═════ EXERCISE MATERIALS

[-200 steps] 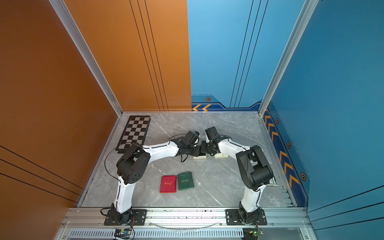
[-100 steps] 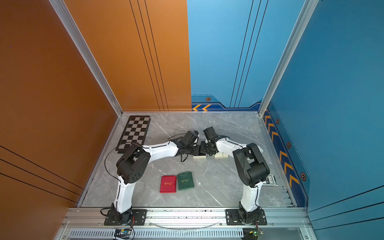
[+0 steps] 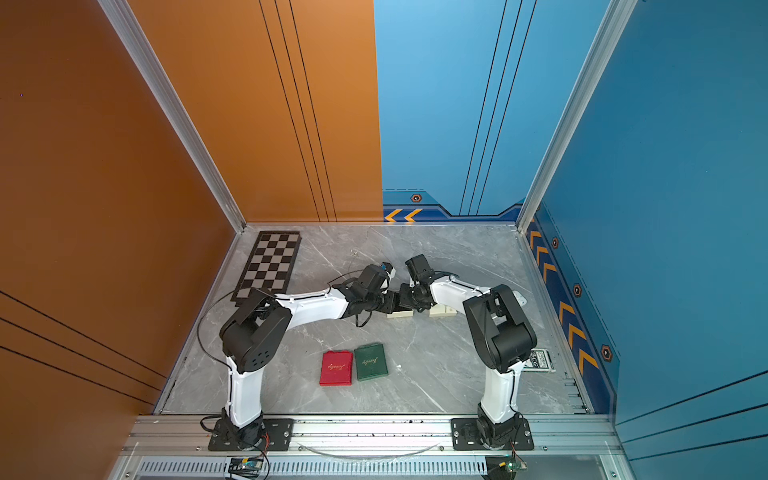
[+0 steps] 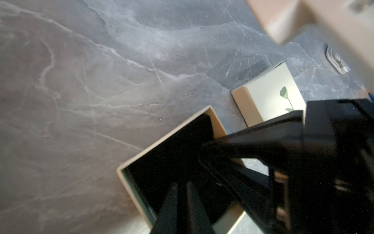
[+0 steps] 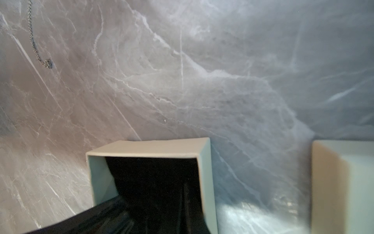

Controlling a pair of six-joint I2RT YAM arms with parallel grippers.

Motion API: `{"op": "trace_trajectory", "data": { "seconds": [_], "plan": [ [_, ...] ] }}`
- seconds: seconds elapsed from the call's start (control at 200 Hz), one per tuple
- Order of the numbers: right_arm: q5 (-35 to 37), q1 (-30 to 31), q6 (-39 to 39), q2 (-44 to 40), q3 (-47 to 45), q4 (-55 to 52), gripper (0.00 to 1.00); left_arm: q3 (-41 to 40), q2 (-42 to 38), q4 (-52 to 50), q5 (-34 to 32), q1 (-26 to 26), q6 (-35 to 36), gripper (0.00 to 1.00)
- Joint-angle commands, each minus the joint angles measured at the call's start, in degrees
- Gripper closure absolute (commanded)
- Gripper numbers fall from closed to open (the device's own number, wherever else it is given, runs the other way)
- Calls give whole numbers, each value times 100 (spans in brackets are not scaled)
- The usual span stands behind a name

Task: Take the necklace out of the lift-off lid jewelry box
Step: Place the inner lining in the jewelry box.

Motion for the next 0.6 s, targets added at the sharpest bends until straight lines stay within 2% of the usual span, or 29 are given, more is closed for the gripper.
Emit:
{"op": "trace_trajectory", "data": {
  "seconds": [0.0, 0.43, 0.531, 0.591],
  "plan": [
    [-18, -34, -55, 84, -98, -128, 91, -202, -369, 63, 65, 82, 53, 86],
    [88, -60, -198, 133, -58, -128, 91, -912, -1787, -772, -777, 66, 352, 85],
    [13, -62, -330, -140, -18, -135, 88, -1127, -2094, -877, -901, -11, 344, 80],
    [-8, -54, -392, -337, 1, -146, 85, -1292, -2282, -850, -962, -49, 326, 74]
  ]
}}
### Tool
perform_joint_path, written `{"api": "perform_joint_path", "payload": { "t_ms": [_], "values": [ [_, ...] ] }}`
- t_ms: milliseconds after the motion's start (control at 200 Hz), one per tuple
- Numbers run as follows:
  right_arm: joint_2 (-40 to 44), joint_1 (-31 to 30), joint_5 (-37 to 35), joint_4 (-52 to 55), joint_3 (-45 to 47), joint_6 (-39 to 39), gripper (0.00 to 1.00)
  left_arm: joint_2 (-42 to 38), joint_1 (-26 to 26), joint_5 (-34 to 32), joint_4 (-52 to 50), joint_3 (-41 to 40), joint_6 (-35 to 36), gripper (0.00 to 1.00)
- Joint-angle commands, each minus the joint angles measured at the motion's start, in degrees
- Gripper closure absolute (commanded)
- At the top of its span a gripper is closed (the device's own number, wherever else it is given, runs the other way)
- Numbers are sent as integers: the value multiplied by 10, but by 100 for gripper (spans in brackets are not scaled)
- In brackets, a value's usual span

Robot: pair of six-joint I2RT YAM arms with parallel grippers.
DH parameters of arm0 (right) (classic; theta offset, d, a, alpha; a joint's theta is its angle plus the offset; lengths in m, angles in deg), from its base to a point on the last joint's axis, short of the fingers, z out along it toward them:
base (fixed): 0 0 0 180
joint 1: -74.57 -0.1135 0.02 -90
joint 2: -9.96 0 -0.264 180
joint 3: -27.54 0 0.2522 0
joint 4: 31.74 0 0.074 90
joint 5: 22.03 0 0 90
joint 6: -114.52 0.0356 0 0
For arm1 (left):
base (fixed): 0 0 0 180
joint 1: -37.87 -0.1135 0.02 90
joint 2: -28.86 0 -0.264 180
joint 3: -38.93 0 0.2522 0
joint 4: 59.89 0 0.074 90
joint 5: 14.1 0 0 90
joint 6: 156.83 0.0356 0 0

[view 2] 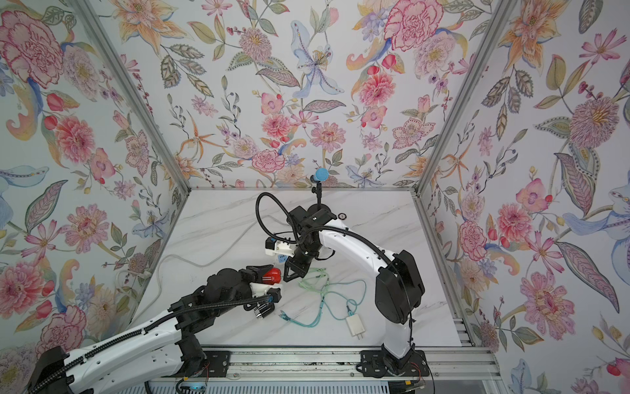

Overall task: Charge the electric shaver
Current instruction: Insert the charging cable into the electric shaver.

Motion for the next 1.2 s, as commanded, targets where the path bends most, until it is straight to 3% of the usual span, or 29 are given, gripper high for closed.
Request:
{"api": "perform_joint_path", "payload": {
  "t_ms": [0,420,731,1196],
  "values": [
    [24,3,16,-84,0,-19,97,-12,23,88,71,-3,-14,100],
    [21,-28,-15,-74,-27,13,97,-51,26,125,83,-18,-25,100],
    [5,-49,6,-75,-67,-8,97,-88,31,126,112,-49,-31,100],
    [-39,-65,25,-85,-91,-12,97,-77,32,119,137,-53,-34,100]
  ]
}}
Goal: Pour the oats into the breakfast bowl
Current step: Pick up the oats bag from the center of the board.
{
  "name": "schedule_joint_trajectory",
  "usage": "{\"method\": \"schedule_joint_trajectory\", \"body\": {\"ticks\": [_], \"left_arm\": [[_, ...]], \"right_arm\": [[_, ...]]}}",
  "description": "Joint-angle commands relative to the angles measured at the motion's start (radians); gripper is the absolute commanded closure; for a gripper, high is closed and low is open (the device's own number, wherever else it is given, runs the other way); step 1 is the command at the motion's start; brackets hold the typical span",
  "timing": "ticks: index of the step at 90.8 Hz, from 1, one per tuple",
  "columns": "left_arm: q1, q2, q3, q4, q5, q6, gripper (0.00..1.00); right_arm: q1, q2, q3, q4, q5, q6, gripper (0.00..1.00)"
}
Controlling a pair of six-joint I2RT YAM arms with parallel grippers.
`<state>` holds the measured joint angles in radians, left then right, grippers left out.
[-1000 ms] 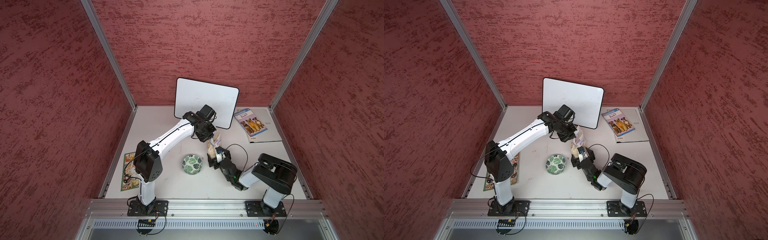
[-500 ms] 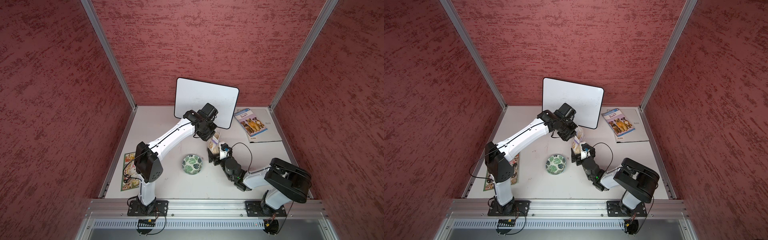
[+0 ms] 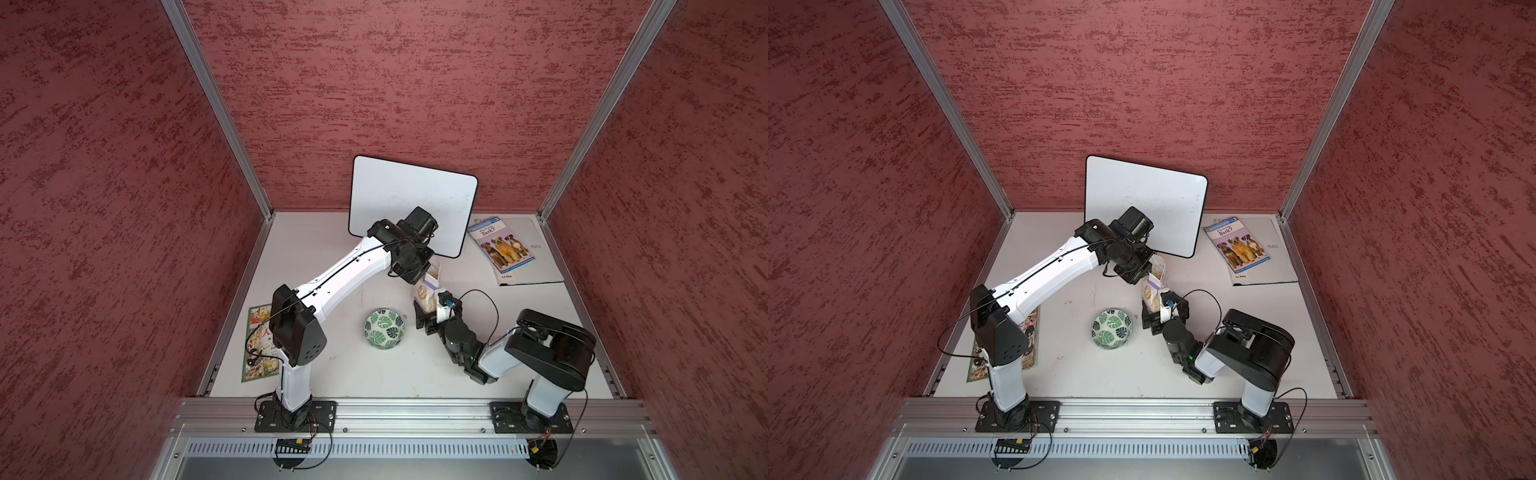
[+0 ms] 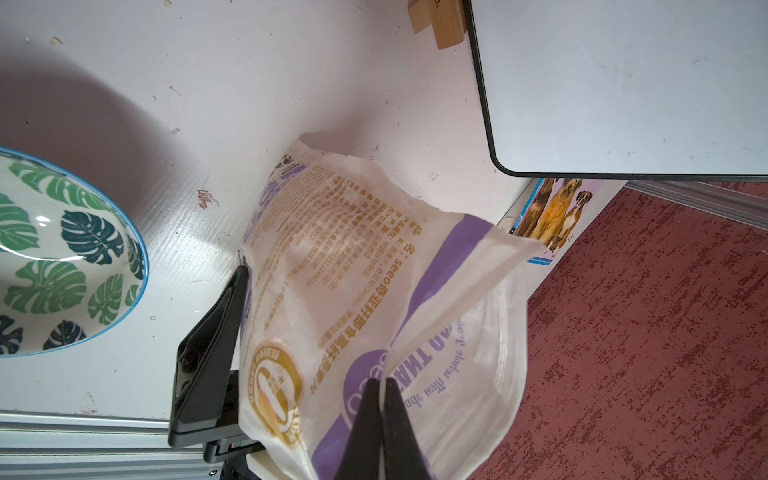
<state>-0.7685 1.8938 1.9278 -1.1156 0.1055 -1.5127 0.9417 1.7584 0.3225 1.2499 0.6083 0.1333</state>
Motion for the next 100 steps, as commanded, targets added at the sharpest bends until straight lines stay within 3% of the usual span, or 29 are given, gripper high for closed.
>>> {"method": "schedule_joint_trajectory", "body": {"ticks": [1,13,28,34,39,41,61,68,82,93,100], "left_arm": [[-0.011,-0.061,0.023,0.034,0.035,-0.049,1.00],[-0.019,-0.082,0.015,0.031,0.035,-0.075,1.00],[-0.026,-0.121,-0.001,0.034,0.007,-0.093,1.00],[-0.025,-0.134,-0.014,0.035,-0.004,-0.095,1.00],[-0.023,-0.144,-0.026,0.038,-0.008,-0.096,1.00],[-0.022,-0.147,-0.031,0.041,-0.007,-0.096,1.00],[-0.006,-0.170,-0.057,0.066,0.010,-0.051,1.00],[0.002,-0.183,-0.065,0.074,0.017,-0.017,1.00],[0.020,-0.226,-0.109,0.092,0.042,0.049,1.00],[0.036,-0.281,-0.174,0.116,0.039,0.113,0.79],[0.043,-0.326,-0.218,0.137,0.030,0.157,0.71]], "right_arm": [[0.003,0.021,0.023,0.099,0.046,-0.039,0.03],[0.002,0.043,0.041,0.151,0.059,-0.078,0.08],[-0.001,0.024,0.047,0.151,0.079,-0.089,0.30],[-0.001,0.007,0.045,0.151,0.077,-0.111,0.45],[-0.001,-0.013,0.034,0.151,0.088,-0.124,0.72],[-0.001,-0.023,0.026,0.151,0.094,-0.126,0.77],[-0.001,-0.141,0.016,-0.041,0.060,-0.186,0.80],[-0.001,-0.181,0.021,-0.119,0.064,-0.214,0.94],[0.000,-0.267,0.019,-0.234,0.081,-0.261,1.00],[0.002,-0.352,0.040,-0.362,0.070,-0.287,1.00],[0.003,-0.398,0.047,-0.425,0.066,-0.302,1.00]]}}
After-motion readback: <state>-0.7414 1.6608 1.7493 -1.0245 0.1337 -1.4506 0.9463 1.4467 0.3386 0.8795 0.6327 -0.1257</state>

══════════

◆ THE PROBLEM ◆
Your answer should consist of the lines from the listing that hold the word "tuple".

◆ OUTPUT BELOW ◆
- seconds: seconds elapsed from the call's start (control at 200 Hz), one per tuple
- t_ms: milliseconds after the motion's start (control at 200 Hz), one per tuple
  "timing": "ticks: index of the step at 90.8 Hz, from 1, one per tuple",

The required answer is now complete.